DATASET EXCERPT>
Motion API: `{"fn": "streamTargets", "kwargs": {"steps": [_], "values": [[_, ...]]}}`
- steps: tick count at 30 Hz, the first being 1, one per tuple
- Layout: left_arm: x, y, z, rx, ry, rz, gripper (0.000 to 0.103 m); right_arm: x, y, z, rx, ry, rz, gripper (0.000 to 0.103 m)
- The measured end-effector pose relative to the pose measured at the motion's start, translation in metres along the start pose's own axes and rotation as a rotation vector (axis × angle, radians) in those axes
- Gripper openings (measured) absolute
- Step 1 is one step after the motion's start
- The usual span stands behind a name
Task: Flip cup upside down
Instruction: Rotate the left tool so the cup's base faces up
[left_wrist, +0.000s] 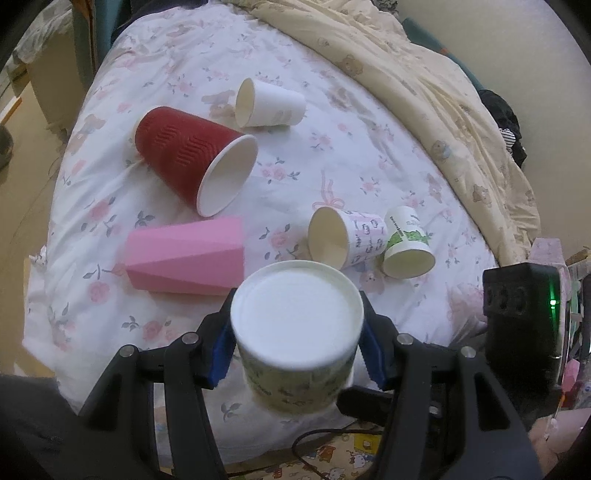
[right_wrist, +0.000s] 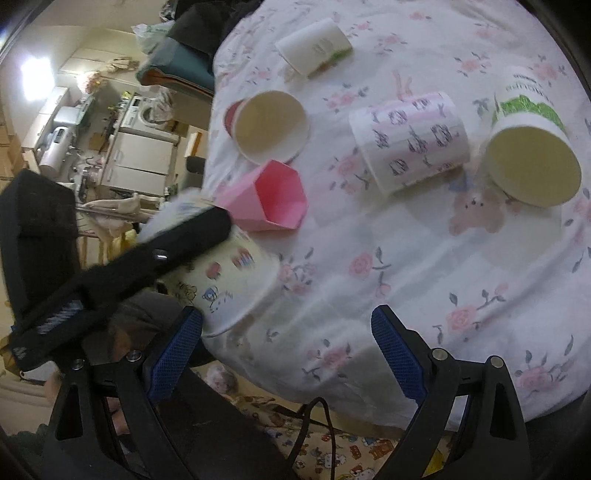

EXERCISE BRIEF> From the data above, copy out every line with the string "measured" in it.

RESULT OF THIS EXERCISE>
- The measured end-effector pose relative to the pose measured at the motion's start, translation in metres along the start pose's own axes and rotation as a rotation vector (axis × angle, radians) in those axes
- Gripper openings (measured) absolute

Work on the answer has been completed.